The quadratus femoris is a flat, square muscle running horizontally from the ischial tuberosity to the posterior intertrochanteric crest, the most inferior of the six deep external rotators. It is the external rotator most vulnerable to compression between the ischial tuberosity and the lesser trochanter in ischiofemoral impingement syndrome, a condition increasingly recognised as a cause of posterior hip and buttock pain, especially in women.
| Origin | Lateral border of the ischial tuberosity |
|---|---|
| Insertion | Quadrate tubercle on the posterior intertrochanteric crest of the femur |
| Nerve Supply | Nerve to quadratus femoris (L4, L5, S1) |
| Blood Supply | Inferior gluteal artery |
| Actions | External rotation of the hip; Adduction of the hip; Stabilises the posterior hip joint |
|---|
Its horizontal fibre direction makes it a pure external rotator and adductor of the hip, working with the other short external rotators to stabilise the posterior hip capsule and resist internal rotation during weight-bearing activities.
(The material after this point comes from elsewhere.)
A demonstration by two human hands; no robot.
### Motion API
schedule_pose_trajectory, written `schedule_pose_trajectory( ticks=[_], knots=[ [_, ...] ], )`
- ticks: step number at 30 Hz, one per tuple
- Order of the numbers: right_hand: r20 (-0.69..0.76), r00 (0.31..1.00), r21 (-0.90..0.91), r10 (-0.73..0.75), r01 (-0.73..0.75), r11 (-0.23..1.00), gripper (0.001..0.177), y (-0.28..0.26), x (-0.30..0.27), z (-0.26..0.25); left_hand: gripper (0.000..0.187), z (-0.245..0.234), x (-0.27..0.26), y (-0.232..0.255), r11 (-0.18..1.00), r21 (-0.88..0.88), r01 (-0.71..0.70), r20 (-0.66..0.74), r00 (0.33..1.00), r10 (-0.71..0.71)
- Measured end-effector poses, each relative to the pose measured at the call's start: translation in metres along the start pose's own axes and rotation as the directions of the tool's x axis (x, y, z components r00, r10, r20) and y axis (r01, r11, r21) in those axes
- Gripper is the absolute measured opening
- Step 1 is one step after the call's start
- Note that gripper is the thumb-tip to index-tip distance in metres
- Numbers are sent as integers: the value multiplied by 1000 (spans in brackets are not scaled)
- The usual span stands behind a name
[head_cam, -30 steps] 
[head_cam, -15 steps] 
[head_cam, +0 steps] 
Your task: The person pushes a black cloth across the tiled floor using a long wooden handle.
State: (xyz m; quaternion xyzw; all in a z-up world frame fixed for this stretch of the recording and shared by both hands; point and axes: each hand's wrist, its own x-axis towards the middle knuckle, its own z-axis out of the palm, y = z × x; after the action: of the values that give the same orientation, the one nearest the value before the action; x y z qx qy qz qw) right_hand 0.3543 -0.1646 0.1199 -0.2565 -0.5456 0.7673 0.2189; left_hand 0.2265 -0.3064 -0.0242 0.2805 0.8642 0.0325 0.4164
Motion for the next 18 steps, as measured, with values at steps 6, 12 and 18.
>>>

Ischiofemoral impingement syndrome, where the quadratus femoris is compressed between the ischial tuberosity and the lesser trochanter during hip extension, produces posterior hip and buttock pain that is reproduced by the ischiofemoral impingement test of hip extension with adduction. MRI shows quadratus femoris oedema and fatty infiltration in established cases. The condition is more common in women because of their wider pelvis and is associated with coxa valga and prior hip replacement.
The quadratus femoris can be approached with deep pressure applied between the ischial tuberosity and the greater trochanter just below the piriformis level with the hip in neutral, but deep gluteal fat limits reliable palpation.
Compression of the quadratus femoris between the ischial tuberosity and lesser trochanter during hip extension and adduction, producing posterior hip pain reproduced by the ischiofemoral impingement test and confirmed by MRI showing muscle oedema.